Today I went to Starbucks to get my morning iced venti americano with vanilla and cream. I do this every weekday morning - it's part of my routine. I roll out of bed, put on a sweatshirt and slippers and pull my hair back into a really pretty messy pony. I load up the kiddos, drop Andrew off at school and head straight to the Starbucks drive-thru. I do this every morning. The lovely girls there know what I drink. They know my name. They know I do this every morning.
Disclaimer: The only reason I leave the house looking like I do in the morning is because I know I'm not actually getting out of the car. I am fully aware of my hot-mess status, but I don't care because I haven't had my coffee yet, therefore I am still partially asleep. And not ready to accept the fact that it's morning. If I actually had to get out of the car, I promise, a shower would be mandatory.
Okay, back to this morning. I pull up to the drive through, order my coffee at the little speaker box thingy and pull on up to the window. There is this older lady who works there - and she's nice. Fake, but nice. I'm gonna call her Marci. She's always pleasant, always chattin' in her raspy voice but I can tell that she can't be trusted. She's so plastic, it ain't even funny. But I don't care - as long as I get my coffee. It's all good in the hood.
Until today.
I pull up to the window. Marci greets me with her usual super fake smile. It looks like this:

Marci:
"Hi, hon. How you doin' this morning?"Me: "Good, how are you?"
Marci (dripping with fakeness): "So super-dee-douper, hon! Thanks for asking. You headed to work this morning?"
I just blinked. And blinked some more. Was she insulting me? I think she was insulting me. Clearly I'm not heading to work. Unless my job was begging on the side of the freeway. And even then I think I'd try to dress up a bit more.

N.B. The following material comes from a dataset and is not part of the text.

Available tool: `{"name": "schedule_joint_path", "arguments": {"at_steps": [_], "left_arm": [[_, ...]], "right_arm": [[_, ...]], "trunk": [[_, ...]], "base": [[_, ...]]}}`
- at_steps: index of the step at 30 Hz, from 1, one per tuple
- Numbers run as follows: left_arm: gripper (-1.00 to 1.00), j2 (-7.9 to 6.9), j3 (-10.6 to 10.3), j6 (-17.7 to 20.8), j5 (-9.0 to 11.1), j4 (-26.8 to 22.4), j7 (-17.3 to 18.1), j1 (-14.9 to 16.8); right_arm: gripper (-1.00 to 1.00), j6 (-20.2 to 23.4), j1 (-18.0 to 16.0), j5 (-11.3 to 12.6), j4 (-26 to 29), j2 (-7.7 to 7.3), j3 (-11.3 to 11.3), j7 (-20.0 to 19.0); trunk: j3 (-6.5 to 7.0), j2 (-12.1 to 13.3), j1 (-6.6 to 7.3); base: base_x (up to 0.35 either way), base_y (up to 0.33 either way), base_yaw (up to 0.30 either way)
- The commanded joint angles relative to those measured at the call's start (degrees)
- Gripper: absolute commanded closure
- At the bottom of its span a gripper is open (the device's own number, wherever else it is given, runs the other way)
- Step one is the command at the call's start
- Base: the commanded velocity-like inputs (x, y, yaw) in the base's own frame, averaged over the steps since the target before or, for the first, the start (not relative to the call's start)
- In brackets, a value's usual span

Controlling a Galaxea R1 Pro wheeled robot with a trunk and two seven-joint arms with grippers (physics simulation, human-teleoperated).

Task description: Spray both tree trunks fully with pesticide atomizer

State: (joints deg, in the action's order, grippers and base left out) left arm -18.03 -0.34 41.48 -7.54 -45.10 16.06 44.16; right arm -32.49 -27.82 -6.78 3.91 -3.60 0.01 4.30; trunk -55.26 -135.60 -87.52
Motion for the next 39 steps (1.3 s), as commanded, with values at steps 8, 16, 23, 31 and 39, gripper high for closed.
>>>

So I just laughed nervously while I gave myself a quick once over.......Awkward.
Me: "Uh......no."
Marci (slaps herself on her forehead with the palm of her hand): "Doh! That's right, hon! You don't work. You have two kids right?"
And now this is where I get pissed. I hate that. I hate it, I hate it, I hate it. I hate it when people say that being a stay-at-home-mom isn't work. And usually, I only hear that from old guys who've been around since women were being dragged into caves by their hair. I can (begrudgingly) understand those old farts. They aren't gonna change their way of thinking. And who cares, really. They'll probably be dead within the month anyways. Buh-bye.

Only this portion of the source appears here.